Wachstum und Kohlenspeicherung: Eine komplexe Beziehung
Wissenschaftler gingen lange davon aus, dass mehr Kohlendioxid in der Luft dazu führt, dass Bäume schneller wachsen und mehr Kohlenstoff speichern. Doch eine neue Studie zeigt, dass Bäume Kohlendioxid auch dann noch aufnehmen, wenn ihr Wachstum stagniert. Das bedeutet, dass Wachstum und gespeicherter Kohlenstoff nicht immer direkt miteinander verbunden sind.
Photosynthese: Mehr als nur Wachstum
Bei der Photosynthese wandeln Pflanzen Licht, Kohlendioxid und Wasser in Zucker und Sauerstoff um. Der Kohlenstoff bleibt im Baum, wird aber nicht ausschließlich für das Wachstum verwendet. Ein Teil davon fließt in die Produktion von Blättern und Früchten oder wird vorübergehend gespeichert oder in bodennährende Verbindungen umgewandelt, die dem Baum Schutz bieten.
Saisonale Unterschiede zwischen Wachstum und Photosynthese
Forscher fanden heraus, dass es eine zeitliche Diskrepanz zwischen dem Ende des Baumwachstums und der fortlaufenden Photosynthese gibt, besonders in den USA. Im Osten wächst die Eiche von Mai bis Juli, während die Photosynthese bis Oktober anhält. In Kalifornien setzt sich die Photosynthese nach dem Wachstumsstopp im Sommer fort.

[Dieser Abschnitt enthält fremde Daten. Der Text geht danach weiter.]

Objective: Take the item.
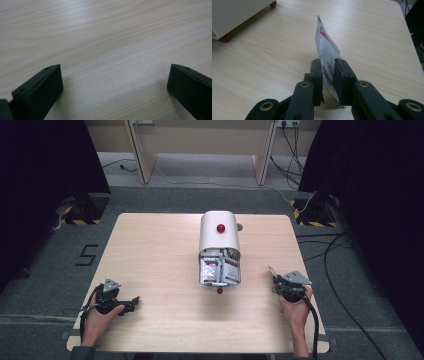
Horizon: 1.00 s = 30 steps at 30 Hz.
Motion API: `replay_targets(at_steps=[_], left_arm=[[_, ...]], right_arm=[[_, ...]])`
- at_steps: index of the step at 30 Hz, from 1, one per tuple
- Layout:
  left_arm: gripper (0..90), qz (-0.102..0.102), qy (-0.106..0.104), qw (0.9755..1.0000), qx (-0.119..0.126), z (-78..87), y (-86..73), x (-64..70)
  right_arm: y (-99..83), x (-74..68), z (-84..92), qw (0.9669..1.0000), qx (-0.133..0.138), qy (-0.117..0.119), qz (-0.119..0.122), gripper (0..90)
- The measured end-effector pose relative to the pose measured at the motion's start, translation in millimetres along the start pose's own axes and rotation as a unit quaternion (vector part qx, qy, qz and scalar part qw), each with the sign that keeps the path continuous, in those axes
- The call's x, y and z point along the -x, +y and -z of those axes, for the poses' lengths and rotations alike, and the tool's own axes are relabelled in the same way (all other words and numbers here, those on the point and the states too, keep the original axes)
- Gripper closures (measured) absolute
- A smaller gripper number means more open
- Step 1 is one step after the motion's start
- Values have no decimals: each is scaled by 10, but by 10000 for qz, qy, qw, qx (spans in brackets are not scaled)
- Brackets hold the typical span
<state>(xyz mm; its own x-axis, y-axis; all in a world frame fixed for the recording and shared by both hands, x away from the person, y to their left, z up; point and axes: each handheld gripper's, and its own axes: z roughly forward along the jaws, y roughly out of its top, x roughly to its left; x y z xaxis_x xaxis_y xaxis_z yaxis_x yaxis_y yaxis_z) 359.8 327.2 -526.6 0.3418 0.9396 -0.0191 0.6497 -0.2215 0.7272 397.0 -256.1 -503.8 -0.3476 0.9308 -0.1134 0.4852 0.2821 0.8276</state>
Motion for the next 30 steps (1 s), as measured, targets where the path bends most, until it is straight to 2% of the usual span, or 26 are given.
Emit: replay_targets(at_steps=[6,9,13,24,30], left_arm=[[0,0,0,10000,0,0,0,0],[0,-2,0,10000,-1,0,0,0],[0,-2,0,10000,-1,0,0,0],[0,-3,-1,10000,-1,0,0,0],[0,-2,-2,10000,1,0,0,0]], right_arm=[[-4,-12,-34,9997,-63,119,-220,688],[-15,-11,-60,9986,-128,199,-477,606],[-9,-10,-67,9979,-129,263,-581,566],[7,-32,-76,9960,-162,411,-782,411],[31,-53,-38,9961,-108,431,-767,389]])
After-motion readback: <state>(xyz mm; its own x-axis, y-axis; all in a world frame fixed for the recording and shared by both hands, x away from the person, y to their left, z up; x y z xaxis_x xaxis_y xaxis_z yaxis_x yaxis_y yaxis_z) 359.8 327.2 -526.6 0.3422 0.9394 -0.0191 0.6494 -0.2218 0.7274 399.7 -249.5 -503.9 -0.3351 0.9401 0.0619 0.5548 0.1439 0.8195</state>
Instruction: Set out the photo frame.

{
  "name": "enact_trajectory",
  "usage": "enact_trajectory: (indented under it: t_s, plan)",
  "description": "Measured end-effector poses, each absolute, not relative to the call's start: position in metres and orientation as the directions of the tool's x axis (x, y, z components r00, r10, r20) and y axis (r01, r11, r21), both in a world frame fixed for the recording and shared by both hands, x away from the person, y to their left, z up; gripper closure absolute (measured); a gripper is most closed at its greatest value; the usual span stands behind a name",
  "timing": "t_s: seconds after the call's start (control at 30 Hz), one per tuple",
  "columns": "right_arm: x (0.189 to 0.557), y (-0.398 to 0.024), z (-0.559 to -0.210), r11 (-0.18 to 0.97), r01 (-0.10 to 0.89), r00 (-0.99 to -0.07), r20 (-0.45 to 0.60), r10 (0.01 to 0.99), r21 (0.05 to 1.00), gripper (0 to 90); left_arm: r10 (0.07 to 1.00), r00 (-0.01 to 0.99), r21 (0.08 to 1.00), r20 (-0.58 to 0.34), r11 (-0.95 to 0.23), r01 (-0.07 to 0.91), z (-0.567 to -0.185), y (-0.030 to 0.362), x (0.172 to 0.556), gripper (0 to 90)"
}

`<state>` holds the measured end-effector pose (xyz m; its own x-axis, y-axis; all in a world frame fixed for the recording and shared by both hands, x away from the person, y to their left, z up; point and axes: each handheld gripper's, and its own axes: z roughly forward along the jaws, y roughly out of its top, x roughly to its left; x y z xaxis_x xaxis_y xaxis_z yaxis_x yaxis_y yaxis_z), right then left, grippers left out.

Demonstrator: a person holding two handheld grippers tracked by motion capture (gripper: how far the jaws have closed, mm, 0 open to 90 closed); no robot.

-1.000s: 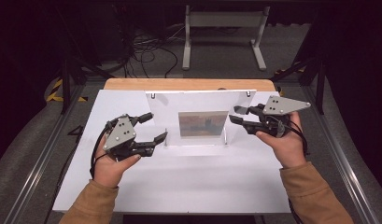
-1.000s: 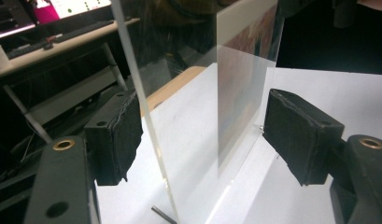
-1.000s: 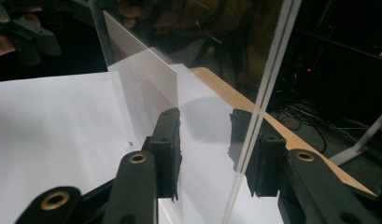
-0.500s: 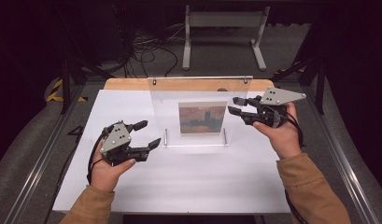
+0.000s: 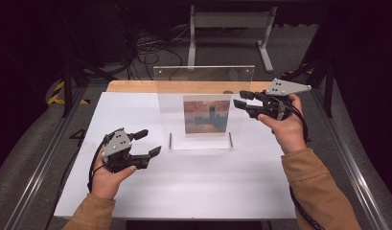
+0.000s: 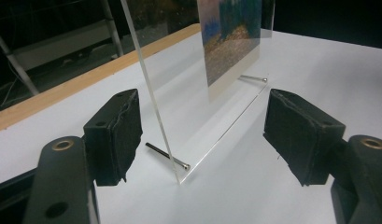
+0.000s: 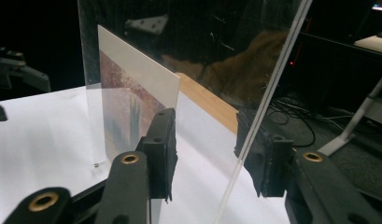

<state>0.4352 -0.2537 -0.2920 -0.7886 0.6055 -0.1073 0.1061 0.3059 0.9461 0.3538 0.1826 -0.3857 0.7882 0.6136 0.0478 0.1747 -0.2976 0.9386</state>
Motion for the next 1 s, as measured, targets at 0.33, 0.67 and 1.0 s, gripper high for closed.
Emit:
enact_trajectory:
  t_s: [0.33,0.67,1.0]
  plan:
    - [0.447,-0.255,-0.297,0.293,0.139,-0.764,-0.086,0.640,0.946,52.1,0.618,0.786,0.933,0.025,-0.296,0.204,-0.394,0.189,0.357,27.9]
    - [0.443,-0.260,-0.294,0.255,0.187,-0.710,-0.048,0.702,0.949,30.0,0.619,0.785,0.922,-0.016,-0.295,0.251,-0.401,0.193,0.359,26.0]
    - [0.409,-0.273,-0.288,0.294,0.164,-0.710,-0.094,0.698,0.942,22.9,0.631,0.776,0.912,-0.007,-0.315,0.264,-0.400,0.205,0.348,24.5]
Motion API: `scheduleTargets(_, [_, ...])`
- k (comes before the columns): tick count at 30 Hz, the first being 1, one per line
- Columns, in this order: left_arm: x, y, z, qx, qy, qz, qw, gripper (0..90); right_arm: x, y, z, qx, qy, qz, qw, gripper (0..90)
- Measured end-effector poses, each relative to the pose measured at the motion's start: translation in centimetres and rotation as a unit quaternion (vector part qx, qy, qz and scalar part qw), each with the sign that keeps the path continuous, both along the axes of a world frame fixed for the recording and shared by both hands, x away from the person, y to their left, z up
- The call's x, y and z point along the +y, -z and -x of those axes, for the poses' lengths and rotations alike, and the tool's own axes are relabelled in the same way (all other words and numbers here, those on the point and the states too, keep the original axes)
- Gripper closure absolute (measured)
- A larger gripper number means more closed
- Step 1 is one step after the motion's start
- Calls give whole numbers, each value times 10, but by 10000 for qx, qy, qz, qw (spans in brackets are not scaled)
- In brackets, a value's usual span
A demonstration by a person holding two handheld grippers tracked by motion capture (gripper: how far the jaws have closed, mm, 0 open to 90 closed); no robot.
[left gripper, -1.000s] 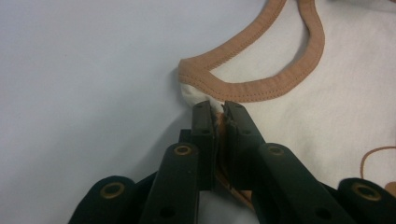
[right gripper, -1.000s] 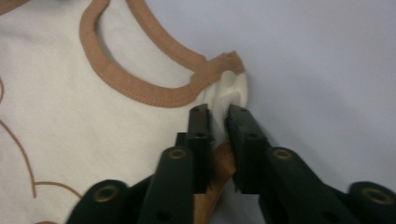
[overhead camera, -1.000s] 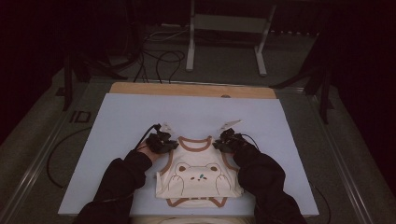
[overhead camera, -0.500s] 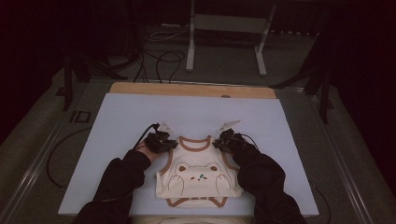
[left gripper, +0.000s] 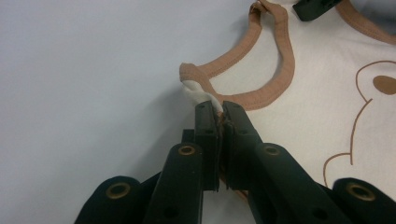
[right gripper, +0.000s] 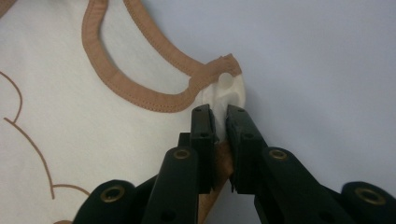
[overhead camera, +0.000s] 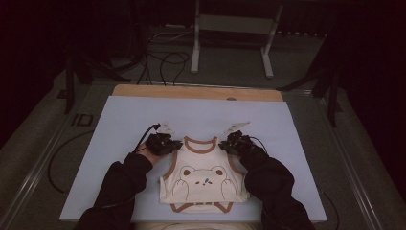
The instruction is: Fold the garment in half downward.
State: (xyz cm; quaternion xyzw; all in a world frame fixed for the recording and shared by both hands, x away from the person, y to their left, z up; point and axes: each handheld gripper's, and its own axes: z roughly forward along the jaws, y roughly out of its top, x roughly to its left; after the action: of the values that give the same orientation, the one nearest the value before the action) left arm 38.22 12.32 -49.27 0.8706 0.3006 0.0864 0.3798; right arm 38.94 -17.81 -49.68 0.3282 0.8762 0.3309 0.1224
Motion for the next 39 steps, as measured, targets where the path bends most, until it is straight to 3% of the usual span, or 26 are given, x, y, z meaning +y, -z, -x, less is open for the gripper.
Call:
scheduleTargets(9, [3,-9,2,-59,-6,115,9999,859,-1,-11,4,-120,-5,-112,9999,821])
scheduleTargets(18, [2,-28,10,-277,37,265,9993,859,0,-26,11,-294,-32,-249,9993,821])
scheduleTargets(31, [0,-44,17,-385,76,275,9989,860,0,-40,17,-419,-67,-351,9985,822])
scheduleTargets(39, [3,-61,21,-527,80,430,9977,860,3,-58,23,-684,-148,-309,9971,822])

Einfluss auf Klimaprognosen
Die Entdeckung, dass Wachstum und Photosynthese nicht synchron verlaufen, hat erhebliche Auswirkungen auf die Prognosen zur Kohlenstoffspeicherung in Wäldern. Klimamodelle müssen möglicherweise ihre Annahmen über die zukünftige Kohlenstoffspeicherfähigkeit der Wälder überdenken. Erwartete Klimaveränderungen mit Schwankungen zwischen Trockenheit und Feuchtigkeit könnten dieses Phänomen verstärken.
Fazit
Diese Studie zeigt, dass die Beziehung zwischen Photosynthese und Wachstum nicht so einfach ist, wie bisher angenommen. Obwohl Bäume weiterhin Kohlendioxid aufnehmen, erfolgt das Wachstum nicht zwangsläufig parallel dazu. Das bedeutet, dass zukünftige Prognosen zur Kohlenstoffspeicherung in Wäldern angepasst werden müssen, um diese Unterschiede zu berücksichtigen.